In light of World No Tobacco Day on May 31 and the World Health Organization’s (WHO) China Office’s further focus on a smoke-free generation for Children’s Day on June 1, China’s commitment to safeguarding the younger generation against a vaping epidemic should not be overlooked. It also offers a unique opportunity for us to dive deeper into this area to assist in raising anti-smoking awareness as well as providing an understanding of what China is doing to create a potential vape-free culture amongst its youths.
The vaping epidemic in China
According to the WHO, China is the largest tobacco market and the largest e-cigarette producer globally. More than 300 million smokers (27% of the adult population) are estimated to live in China. Additionally, China produces around 90% of the world’s e-cigarettes, mainly from the city of Shenzhen in southern China: a city coined the “vaping capital of the world.” Before the recent crackdown on the vaping industry, the Chinese market was booming and soon turned into one of the fastest growing e-cigarette markets in the world. Namely, the domestic vapes market is worth USD 1.3 billion, exporting almost USD 8 billion worth of e-cigarettes in 2020 alone.
Until recently, there has also been a lack of systematic regulations on vaping. Before the introduction of an official legislation under the tobacco monopoly law in November 2021, the e-cigarette industry had been operating in a regulatory grey area with no comprehensive nationwide framework and standards to regulate the safe manufacture and sale of nicotine salt-based e-cigarettes. This is mainly because e-cigarettes were not categorized as tobacco products and therefore not put under strict regulations.

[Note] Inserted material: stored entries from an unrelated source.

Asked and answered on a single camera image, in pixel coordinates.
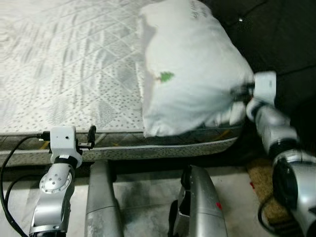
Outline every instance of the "mattress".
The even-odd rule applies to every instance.
[[[85,139],[94,124],[97,147],[114,150],[226,141],[231,145],[240,126],[143,137],[139,86],[144,60],[136,25],[139,9],[152,2],[1,1],[0,156],[21,136],[56,125],[74,125]],[[22,149],[43,145],[30,142]]]

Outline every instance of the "pillow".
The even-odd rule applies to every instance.
[[[207,6],[197,0],[147,5],[138,30],[145,57],[145,136],[244,118],[245,107],[233,106],[230,90],[253,82],[253,72]]]

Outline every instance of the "white mattress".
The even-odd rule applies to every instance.
[[[151,0],[2,0],[0,132],[142,131],[136,35]]]

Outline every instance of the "tiled floor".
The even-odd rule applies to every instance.
[[[223,206],[229,237],[270,237],[258,223],[258,199],[250,186],[244,168],[222,167],[207,169]],[[171,203],[180,190],[181,171],[120,175],[114,184],[125,237],[166,237]],[[85,206],[88,178],[76,180],[71,199],[72,212],[67,236],[84,236]],[[33,182],[16,185],[10,196],[9,208],[25,233],[28,233],[33,209],[38,200]],[[1,236],[19,236],[7,223],[0,210]]]

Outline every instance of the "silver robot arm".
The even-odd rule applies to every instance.
[[[91,127],[90,143],[76,140],[76,128],[54,127],[50,132],[53,165],[39,184],[40,197],[35,207],[29,235],[66,236],[70,215],[70,198],[74,193],[75,169],[82,163],[80,148],[94,146],[95,126]]]
[[[293,214],[304,236],[316,236],[316,158],[300,149],[287,116],[255,100],[247,110],[273,160],[275,199]]]

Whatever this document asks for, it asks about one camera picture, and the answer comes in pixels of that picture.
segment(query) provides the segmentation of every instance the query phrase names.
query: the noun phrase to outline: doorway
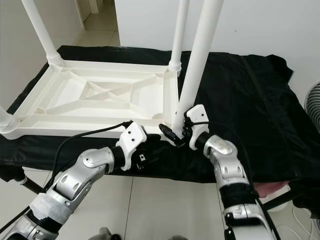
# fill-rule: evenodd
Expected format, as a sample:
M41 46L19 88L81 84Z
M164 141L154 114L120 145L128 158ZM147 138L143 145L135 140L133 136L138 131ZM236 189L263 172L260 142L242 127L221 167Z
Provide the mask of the doorway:
M114 0L77 0L85 32L75 45L120 47Z

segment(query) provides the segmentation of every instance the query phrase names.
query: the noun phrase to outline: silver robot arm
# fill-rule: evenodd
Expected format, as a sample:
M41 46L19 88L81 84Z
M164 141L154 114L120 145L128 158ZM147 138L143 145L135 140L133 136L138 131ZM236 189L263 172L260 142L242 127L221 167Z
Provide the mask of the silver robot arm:
M196 105L185 113L184 134L192 150L203 151L214 166L216 184L224 206L223 216L228 229L227 240L275 240L266 216L257 202L238 150L230 141L210 136L208 117L203 105Z
M116 147L84 151L46 193L37 195L29 205L30 210L3 239L56 239L60 228L86 197L94 182L115 168L130 169L132 154L146 140L143 128L133 122L121 134Z

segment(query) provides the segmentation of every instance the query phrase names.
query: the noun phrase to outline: fan grille
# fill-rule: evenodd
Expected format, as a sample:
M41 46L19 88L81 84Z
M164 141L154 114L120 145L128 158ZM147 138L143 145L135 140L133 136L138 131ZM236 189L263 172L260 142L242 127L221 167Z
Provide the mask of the fan grille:
M320 132L320 82L309 90L305 99L305 111Z

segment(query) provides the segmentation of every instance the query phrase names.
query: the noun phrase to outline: tile floor
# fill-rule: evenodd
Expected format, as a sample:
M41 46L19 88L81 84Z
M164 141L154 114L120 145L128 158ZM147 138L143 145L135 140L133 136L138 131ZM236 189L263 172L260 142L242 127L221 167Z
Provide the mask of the tile floor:
M76 45L83 47L120 47L116 7L106 4L100 13L91 14L84 22L85 32Z
M78 46L120 46L114 4L106 5L100 14L90 15L84 25L86 32L78 39ZM42 186L51 174L32 168L25 168L25 172ZM0 226L34 197L34 193L14 181L0 180ZM271 213L275 225L287 225L302 240L309 239L293 218L292 208L290 202L280 212ZM221 211L214 183L105 175L60 230L58 239L86 240L97 234L100 227L108 227L126 240L167 240L172 235L183 235L189 240L222 240ZM296 215L310 230L308 213L296 209ZM313 232L320 240L315 229ZM297 239L286 228L281 227L279 233L282 240Z

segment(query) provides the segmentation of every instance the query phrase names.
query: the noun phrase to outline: black fabric
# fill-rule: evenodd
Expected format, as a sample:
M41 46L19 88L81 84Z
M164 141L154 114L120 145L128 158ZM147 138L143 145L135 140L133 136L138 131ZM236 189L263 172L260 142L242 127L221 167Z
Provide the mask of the black fabric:
M167 65L171 54L170 51L128 47L62 46L58 51L65 60L148 65ZM182 53L179 93L189 57L189 51ZM18 96L8 110L10 113L18 109L47 67L46 64ZM240 161L248 170L248 161L233 132L241 137L255 182L320 178L320 135L288 86L291 74L285 60L274 55L210 53L208 56L195 104L204 104L212 122L210 133L232 141L238 147ZM0 164L2 167L26 166L50 170L56 150L64 139L59 136L22 136L7 140L0 136ZM112 147L116 141L75 139L62 150L58 166L70 160L73 160L72 165L84 150ZM113 174L200 183L215 181L212 164L200 152L186 146L176 149L167 142L155 143L154 148L165 151L142 171L118 170Z
M6 182L9 182L12 179L21 181L25 179L25 177L25 172L20 166L0 165L0 179Z

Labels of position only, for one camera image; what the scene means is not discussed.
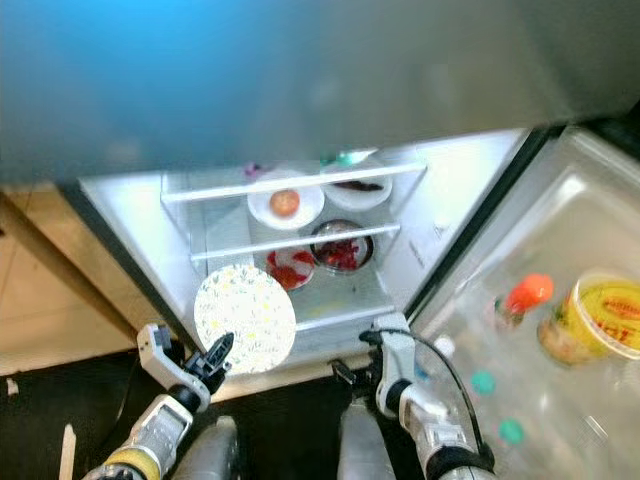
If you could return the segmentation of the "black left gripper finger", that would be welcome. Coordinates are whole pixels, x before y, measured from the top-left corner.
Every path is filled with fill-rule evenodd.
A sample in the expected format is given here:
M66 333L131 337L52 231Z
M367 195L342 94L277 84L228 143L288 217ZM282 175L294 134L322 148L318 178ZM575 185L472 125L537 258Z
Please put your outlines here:
M227 357L234 346L234 334L223 334L216 339L206 355L202 357L202 381L225 381L225 376L230 369Z

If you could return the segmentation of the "floral round plate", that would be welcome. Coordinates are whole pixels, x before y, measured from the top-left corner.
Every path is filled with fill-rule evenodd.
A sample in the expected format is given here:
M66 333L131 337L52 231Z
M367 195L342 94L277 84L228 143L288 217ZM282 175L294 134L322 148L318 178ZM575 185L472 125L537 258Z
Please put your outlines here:
M206 349L223 335L234 335L227 356L232 376L273 370L294 347L297 321L291 297L273 276L253 265L211 271L197 289L193 319Z

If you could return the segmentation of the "dark grey fridge door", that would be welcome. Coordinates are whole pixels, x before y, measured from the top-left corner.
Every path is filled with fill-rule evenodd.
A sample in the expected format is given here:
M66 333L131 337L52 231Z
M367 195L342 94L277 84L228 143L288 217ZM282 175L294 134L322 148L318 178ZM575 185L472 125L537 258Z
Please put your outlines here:
M541 321L593 269L640 282L640 160L572 128L532 161L413 316L449 358L443 367L421 353L421 374L461 413L474 407L498 480L640 480L640 360L564 366L538 339ZM516 329L498 329L495 300L534 273L554 280L554 296ZM494 376L492 396L470 390L480 370ZM502 442L504 419L520 422L524 444Z

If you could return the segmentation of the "dark grey fridge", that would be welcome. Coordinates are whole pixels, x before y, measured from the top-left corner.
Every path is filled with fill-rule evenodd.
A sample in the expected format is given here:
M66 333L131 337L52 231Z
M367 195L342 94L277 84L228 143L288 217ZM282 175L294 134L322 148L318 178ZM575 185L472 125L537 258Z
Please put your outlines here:
M390 197L367 211L344 210L325 195L319 218L298 230L265 227L253 218L247 195L172 204L166 204L163 195L242 186L276 169L321 174L321 160L333 154L271 163L246 161L198 169L91 175L54 183L160 316L189 342L198 339L193 302L202 280L238 262L266 268L266 256L273 250L204 261L192 261L193 253L310 237L315 227L334 219L355 221L364 228L401 225L397 232L374 236L374 255L355 273L335 274L317 265L310 282L291 293L298 330L285 366L269 374L230 379L223 392L225 396L260 393L306 378L325 369L334 358L369 355L374 347L361 342L360 334L372 328L376 317L403 314L410 324L408 332L424 340L416 349L413 383L447 403L458 420L466 420L466 413L440 397L421 374L421 353L433 352L443 367L449 366L449 358L433 340L413 329L413 316L442 287L532 161L572 128L598 134L640 160L637 102L612 116L371 147L376 152L369 159L383 160L387 166L426 163L428 169L390 175L394 182Z

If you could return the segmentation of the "grey robot leg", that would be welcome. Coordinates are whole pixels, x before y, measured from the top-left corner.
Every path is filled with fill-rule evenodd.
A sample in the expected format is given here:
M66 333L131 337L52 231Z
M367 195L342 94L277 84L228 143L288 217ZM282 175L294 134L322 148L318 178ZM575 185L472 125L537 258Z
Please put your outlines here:
M364 399L353 399L340 416L337 480L396 480L387 444Z
M220 416L201 431L166 480L239 480L241 443L236 420Z

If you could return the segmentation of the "grey left robot leg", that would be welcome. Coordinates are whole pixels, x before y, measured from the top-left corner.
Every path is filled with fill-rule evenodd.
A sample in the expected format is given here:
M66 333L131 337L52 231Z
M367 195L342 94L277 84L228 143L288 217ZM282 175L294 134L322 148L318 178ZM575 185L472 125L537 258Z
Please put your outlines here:
M239 480L241 443L236 420L220 416L201 431L166 480Z

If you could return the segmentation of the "small plate red fruit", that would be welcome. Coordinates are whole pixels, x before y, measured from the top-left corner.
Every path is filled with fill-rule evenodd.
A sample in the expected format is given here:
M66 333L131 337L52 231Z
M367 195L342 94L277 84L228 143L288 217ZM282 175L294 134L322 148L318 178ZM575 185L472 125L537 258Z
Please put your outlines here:
M268 273L285 291L296 291L310 282L315 274L316 259L307 248L288 247L266 256Z

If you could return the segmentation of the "dark bowl red food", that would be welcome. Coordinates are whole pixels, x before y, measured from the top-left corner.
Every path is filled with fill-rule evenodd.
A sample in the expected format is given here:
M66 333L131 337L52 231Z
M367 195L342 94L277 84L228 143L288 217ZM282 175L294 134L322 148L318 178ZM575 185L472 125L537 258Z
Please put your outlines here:
M314 236L329 236L364 229L355 221L334 219L325 221L312 230ZM374 255L375 237L361 236L346 239L334 239L323 243L311 244L312 255L317 265L324 266L330 273L352 274L360 270Z

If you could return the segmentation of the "white tape strip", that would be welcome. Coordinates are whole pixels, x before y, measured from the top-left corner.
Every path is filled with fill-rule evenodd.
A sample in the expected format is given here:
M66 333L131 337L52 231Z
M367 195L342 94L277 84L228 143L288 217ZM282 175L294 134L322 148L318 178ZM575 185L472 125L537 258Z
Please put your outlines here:
M77 435L73 426L64 426L58 466L58 480L76 480Z

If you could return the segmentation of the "white plate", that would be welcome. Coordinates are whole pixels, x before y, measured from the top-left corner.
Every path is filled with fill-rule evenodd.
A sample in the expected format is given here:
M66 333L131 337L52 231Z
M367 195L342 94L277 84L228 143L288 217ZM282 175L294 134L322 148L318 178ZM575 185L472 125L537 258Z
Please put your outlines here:
M261 221L265 227L275 230L298 230L319 218L325 206L325 195L320 186L292 186L288 188L266 189L265 184L273 180L292 179L302 177L301 172L291 169L276 169L273 172L262 174L256 182L251 184L256 191L248 193L246 202L250 207L253 218ZM275 193L291 191L297 198L296 209L291 215L280 215L273 207L271 197Z

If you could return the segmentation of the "white bowl dark food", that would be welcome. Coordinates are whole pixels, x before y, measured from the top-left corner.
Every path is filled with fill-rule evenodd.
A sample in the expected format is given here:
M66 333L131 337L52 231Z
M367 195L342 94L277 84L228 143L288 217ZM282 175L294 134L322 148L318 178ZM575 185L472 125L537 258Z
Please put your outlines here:
M361 170L378 169L387 166L383 160L366 159L361 163L348 166L325 166L320 170L321 174L361 172ZM323 191L326 198L332 201L335 206L353 212L367 211L383 204L390 197L393 191L393 178L390 175L375 175L375 177L365 177L357 179L357 182L379 186L379 189L351 189L338 186L337 183L324 184Z

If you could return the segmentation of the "red apple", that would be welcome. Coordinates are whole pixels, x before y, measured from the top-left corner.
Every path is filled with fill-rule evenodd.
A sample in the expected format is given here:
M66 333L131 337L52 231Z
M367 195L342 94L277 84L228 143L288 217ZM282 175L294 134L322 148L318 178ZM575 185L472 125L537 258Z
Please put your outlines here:
M301 196L297 189L279 189L271 193L268 206L275 218L293 218L300 211Z

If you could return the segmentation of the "orange capped bottle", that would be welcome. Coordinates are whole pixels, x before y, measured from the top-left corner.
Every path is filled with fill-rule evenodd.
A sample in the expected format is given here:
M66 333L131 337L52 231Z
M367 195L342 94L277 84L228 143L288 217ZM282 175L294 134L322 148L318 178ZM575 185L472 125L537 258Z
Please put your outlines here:
M547 274L524 276L515 287L499 296L494 303L493 323L500 330L516 329L535 308L554 296L556 284Z

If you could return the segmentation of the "teal lidded container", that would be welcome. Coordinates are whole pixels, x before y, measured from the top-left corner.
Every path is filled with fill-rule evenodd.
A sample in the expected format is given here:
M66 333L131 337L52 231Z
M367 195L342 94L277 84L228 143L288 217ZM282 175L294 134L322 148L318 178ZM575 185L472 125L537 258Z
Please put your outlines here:
M364 163L364 161L369 159L371 155L374 155L375 152L375 148L339 152L339 154L325 156L324 159L321 160L321 165L323 165L323 168L346 168L346 166L355 166Z

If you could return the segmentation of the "dark grey freezer door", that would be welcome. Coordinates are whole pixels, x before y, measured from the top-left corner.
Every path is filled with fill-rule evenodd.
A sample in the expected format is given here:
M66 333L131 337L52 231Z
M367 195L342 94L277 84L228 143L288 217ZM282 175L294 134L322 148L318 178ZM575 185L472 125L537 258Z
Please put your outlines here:
M1 0L8 184L612 116L640 0Z

Negative influences on Chinese social media
With youths making up the majority of e-cigarette users worldwide, many e-cigarette brands have used social media to promote the vaping subculture among these adolescents. This glamorization of vaping as a “safer” alternative to cigarettes through an array of online advertisements has not spared Chinese social media either. A study by Daxue Consulting showed that almost one-third of surveyed users in China consume e-cigarettes to “feel cool on social media”.
On the video platform Bilibili, simply searching “vapes” (or “电子烟” in Chinese) brings up over a hundred videos on vaping. A handful of popular videos feature influencers recording themselves consuming e-cigarettes, including foreign influencer vAustinL (>100,000 followers) and local influencer Jing Hanqing (>9 million followers).In addition, there are many smaller Bilibili channels with videos of reviews, advice, and tricks for e-cigarette users.
Other social media platforms solely on mobile applications are also popular spaces for brands to promote their e-cigarette products despite online sales of e-cigarettes being banned since November 2019. Almost all followers of such vaping influencers already consume or are keen to consume e-cigarettes as well, with many asking for purchasing sources in the comment section.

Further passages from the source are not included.